Maalhosmadulu Uthuruburi (Northern Maalhosmadulu Atoll) is 71 km in length from N to S, and 26 km across at its broadest part. Its western fringe is composed of a series of round or oval reefs (farus) irregularly placed (a feature peculiar to all the larger Northern Atolls). The centre is heavily dotted with coral patches (giri), some submerged and some awash. The concentration of giri is especially dense towards its SW quarter, close to Kandholhudhoo Island (where there is the place most crowded with small reefs and shoals in the whole Maldives), but its narrower northern end is quite clear of reefs. The general depths of the lagoon are from 23 to 27 fathoms (42 to 49 m).

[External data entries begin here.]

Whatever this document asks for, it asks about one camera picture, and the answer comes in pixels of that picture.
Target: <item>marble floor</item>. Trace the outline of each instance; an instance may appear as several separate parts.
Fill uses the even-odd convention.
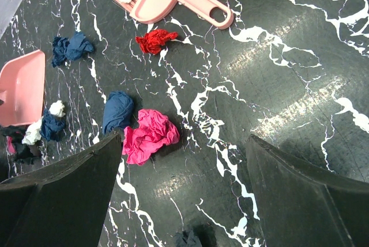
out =
[[[144,25],[112,0],[23,0],[0,40],[1,62],[44,51],[45,106],[66,102],[67,128],[61,142],[42,143],[31,166],[2,148],[9,176],[101,140],[107,96],[123,90],[136,116],[167,114],[182,140],[141,167],[122,157],[99,246],[174,246],[183,229],[204,246],[265,246],[244,151],[252,133],[367,181],[368,0],[220,1],[235,13],[223,31],[181,5]],[[179,41],[144,55],[134,37],[154,28],[177,31]],[[75,30],[96,52],[52,68],[53,37]]]

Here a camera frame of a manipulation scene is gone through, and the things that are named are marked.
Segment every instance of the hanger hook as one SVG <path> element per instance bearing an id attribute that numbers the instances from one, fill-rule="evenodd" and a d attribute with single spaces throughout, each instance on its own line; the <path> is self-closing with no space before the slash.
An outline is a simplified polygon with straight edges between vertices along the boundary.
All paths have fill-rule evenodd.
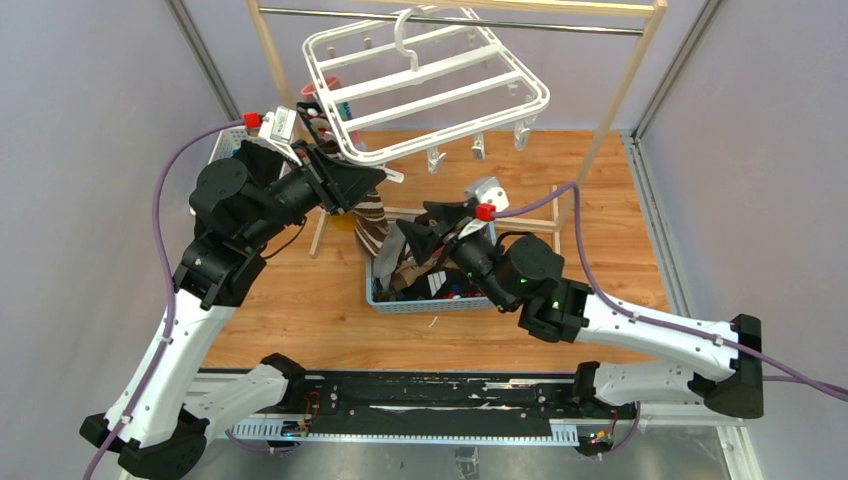
<path id="1" fill-rule="evenodd" d="M 403 11 L 395 22 L 395 48 L 404 57 L 409 57 L 409 69 L 418 71 L 418 54 L 403 46 L 403 24 L 413 15 L 424 15 L 421 7 L 412 7 Z"/>

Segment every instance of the wooden floor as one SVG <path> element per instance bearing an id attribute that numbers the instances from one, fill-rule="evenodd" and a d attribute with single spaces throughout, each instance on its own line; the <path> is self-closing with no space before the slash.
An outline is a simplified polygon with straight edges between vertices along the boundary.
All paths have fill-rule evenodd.
<path id="1" fill-rule="evenodd" d="M 371 132 L 370 148 L 414 136 Z M 441 171 L 427 173 L 423 154 L 392 162 L 406 181 L 380 186 L 387 205 L 420 207 L 422 200 L 459 201 L 474 180 L 495 175 L 512 207 L 550 191 L 577 173 L 590 133 L 533 132 L 523 152 L 511 132 L 486 134 L 484 162 L 471 158 L 471 140 L 444 146 Z M 583 197 L 583 232 L 591 267 L 601 286 L 623 299 L 665 310 L 657 271 L 621 141 L 611 134 L 589 175 Z M 542 208 L 530 218 L 549 218 Z M 492 308 L 436 314 L 378 315 L 365 301 L 364 256 L 352 232 L 328 227 L 317 259 L 308 255 L 317 215 L 294 244 L 270 261 L 243 307 L 216 339 L 207 366 L 254 366 L 280 352 L 306 368 L 573 371 L 584 361 L 635 362 L 647 357 L 602 345 L 549 344 L 517 327 L 518 314 Z M 294 233 L 285 231 L 270 249 Z M 562 233 L 566 276 L 585 280 L 573 223 Z"/>

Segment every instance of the red connector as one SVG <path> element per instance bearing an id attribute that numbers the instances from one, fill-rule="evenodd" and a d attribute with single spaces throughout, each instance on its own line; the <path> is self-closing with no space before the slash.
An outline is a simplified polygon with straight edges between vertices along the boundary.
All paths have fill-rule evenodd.
<path id="1" fill-rule="evenodd" d="M 495 217 L 492 216 L 493 213 L 495 213 L 495 206 L 491 203 L 481 203 L 474 209 L 474 216 L 477 217 L 477 220 L 482 220 L 484 222 L 493 221 L 495 219 Z"/>
<path id="2" fill-rule="evenodd" d="M 245 113 L 244 126 L 251 130 L 262 126 L 262 117 L 259 115 L 259 112 Z"/>

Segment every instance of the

==Fasdhooethere (Fasdhoothere)==
Fasdhootherey Atoll is sandwiched between two atolls, the northern part of South Maalhosmadulu forms a clearly delimited, roughly triangular, natural atoll without a distinctive name (Fasdhootherey means 'between five islands'). It is 22 km in length from east to west. It has 11 islands with the only inhabited island being Kudarikilu Island on its SE corner just opposite Landaa Giraavaru Island of Southern Maalhosmadulhu Atoll. Its lagoon becomes narrower towards the west and its average depth is 19 fathom. It is separated from North Maalhosmadulhu by a deep channel (known as Moresby Channel in the Admiralty Chart and Hani Kandu locally) and from the southern part of Southern Maalhosmadulhu Atoll by the narrow Geydhoshu Kandu (also known as Ge'aa'badhigedheytherey Kandu) running from east to west.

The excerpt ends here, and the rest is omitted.